Aim of the exercise
Go through the records, and copy each line in which the string "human" is present.

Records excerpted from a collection
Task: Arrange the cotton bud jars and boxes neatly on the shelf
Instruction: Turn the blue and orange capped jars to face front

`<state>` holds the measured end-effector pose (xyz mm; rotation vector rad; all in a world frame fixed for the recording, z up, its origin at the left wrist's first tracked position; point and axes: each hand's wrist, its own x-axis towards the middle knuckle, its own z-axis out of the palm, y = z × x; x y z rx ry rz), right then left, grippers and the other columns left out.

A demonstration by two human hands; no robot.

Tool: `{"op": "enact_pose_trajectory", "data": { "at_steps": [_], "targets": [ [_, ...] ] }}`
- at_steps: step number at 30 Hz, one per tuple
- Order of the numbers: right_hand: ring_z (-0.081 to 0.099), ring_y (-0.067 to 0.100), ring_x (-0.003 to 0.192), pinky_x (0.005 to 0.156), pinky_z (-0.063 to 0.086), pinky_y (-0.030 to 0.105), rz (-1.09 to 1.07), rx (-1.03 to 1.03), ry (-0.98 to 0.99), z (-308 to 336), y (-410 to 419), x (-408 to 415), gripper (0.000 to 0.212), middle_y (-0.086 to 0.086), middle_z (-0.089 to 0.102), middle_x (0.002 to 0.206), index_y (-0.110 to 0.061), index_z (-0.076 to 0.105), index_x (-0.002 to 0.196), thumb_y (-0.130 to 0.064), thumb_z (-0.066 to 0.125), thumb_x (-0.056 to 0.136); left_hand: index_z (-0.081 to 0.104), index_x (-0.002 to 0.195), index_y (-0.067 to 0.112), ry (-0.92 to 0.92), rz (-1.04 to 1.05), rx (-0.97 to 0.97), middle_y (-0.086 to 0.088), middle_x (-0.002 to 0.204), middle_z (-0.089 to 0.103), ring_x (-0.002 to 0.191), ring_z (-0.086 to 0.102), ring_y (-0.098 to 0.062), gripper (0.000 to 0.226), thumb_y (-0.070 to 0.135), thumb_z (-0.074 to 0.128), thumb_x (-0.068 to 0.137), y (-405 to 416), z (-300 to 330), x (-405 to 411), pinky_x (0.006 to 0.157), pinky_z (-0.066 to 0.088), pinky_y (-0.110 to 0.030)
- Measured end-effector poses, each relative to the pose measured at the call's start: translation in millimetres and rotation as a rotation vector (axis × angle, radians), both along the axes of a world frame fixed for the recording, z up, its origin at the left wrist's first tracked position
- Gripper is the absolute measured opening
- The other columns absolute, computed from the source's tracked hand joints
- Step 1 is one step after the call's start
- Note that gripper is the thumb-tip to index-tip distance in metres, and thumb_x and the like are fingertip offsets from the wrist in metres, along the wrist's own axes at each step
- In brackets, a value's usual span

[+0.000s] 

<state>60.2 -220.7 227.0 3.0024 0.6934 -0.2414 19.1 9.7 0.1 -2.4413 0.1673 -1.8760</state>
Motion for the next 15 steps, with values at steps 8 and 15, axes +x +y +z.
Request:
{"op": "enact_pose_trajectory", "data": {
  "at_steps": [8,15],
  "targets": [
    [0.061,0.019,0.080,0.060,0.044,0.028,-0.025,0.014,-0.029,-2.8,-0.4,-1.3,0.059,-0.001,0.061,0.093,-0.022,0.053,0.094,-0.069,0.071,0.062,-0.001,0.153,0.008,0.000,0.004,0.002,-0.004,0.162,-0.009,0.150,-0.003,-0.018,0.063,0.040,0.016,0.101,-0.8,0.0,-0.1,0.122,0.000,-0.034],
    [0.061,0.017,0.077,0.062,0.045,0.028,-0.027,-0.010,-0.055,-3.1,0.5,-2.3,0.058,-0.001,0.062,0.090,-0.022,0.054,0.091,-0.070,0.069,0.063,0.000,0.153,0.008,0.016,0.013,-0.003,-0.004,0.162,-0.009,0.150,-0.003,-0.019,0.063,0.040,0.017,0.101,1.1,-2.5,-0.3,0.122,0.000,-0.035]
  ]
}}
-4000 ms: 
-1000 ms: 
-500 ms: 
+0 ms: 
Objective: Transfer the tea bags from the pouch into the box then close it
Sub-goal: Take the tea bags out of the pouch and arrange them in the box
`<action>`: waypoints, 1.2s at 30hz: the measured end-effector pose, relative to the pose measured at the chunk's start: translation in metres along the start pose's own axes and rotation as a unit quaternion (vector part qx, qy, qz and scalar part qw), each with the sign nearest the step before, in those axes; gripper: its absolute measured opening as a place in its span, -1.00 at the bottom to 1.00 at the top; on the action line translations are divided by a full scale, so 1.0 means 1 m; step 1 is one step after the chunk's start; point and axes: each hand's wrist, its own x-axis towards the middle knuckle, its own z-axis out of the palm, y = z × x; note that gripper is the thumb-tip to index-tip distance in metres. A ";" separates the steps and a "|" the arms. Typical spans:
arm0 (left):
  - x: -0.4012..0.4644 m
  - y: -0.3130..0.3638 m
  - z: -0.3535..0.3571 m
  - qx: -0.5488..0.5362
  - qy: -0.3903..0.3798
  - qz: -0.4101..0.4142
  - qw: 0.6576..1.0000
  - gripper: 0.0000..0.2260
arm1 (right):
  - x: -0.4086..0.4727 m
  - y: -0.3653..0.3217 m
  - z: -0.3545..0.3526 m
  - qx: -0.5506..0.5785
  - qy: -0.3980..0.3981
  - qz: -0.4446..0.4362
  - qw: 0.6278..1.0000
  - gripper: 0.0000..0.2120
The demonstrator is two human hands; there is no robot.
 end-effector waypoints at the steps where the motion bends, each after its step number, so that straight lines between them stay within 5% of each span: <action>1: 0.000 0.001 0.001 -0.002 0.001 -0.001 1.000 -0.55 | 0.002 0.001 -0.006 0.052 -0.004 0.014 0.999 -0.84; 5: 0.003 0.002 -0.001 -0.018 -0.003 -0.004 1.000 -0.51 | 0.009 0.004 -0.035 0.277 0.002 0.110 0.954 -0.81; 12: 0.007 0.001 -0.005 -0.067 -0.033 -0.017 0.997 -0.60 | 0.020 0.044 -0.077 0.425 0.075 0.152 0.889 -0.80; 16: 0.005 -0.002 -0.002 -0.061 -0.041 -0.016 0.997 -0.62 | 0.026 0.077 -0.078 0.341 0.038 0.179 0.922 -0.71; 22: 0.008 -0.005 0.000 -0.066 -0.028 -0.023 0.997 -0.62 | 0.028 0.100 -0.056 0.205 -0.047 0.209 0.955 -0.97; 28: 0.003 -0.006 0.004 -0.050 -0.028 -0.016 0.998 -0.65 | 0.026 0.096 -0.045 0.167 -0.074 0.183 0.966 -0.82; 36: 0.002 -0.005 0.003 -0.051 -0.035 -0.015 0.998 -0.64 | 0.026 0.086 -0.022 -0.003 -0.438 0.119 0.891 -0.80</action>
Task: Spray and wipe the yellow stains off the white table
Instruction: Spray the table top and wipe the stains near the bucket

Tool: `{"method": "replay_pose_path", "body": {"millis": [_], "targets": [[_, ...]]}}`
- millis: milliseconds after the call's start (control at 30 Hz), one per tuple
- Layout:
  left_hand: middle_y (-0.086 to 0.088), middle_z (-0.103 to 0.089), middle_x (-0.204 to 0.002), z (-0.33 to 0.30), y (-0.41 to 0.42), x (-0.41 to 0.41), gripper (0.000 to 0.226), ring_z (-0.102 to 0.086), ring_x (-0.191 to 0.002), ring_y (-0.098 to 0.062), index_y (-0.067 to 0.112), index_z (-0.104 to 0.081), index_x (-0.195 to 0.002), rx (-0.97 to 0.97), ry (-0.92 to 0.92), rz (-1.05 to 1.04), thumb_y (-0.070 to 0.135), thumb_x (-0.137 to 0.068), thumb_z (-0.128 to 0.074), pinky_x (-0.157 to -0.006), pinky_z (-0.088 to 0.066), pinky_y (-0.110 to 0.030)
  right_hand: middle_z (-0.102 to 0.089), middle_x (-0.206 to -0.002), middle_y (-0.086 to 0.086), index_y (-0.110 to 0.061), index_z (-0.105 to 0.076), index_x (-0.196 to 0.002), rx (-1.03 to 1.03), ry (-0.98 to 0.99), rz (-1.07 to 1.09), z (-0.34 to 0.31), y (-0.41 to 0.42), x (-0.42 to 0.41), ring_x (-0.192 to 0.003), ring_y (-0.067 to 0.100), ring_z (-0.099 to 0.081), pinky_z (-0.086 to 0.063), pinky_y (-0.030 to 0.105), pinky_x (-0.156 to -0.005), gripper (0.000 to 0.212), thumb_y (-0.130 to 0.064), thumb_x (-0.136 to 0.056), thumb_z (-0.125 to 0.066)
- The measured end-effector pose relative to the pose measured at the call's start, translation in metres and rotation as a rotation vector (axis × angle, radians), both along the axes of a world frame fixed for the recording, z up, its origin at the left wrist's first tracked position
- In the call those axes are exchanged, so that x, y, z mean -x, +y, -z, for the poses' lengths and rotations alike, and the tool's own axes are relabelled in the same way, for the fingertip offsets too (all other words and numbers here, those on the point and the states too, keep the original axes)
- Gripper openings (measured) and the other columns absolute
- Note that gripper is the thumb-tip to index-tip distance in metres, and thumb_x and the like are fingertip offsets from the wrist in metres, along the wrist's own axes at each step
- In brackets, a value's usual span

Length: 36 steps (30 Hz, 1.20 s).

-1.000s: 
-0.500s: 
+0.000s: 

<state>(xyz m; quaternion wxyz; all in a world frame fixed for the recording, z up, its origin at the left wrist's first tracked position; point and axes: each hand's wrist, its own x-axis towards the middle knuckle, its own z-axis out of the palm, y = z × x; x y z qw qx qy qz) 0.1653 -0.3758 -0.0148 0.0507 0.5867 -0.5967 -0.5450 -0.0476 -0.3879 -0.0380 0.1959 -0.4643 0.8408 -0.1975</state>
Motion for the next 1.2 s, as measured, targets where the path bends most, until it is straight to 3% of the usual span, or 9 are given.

Written response
A demonstration by two human hands; no robot.
The demonstrator is two human hands; there is no robot.

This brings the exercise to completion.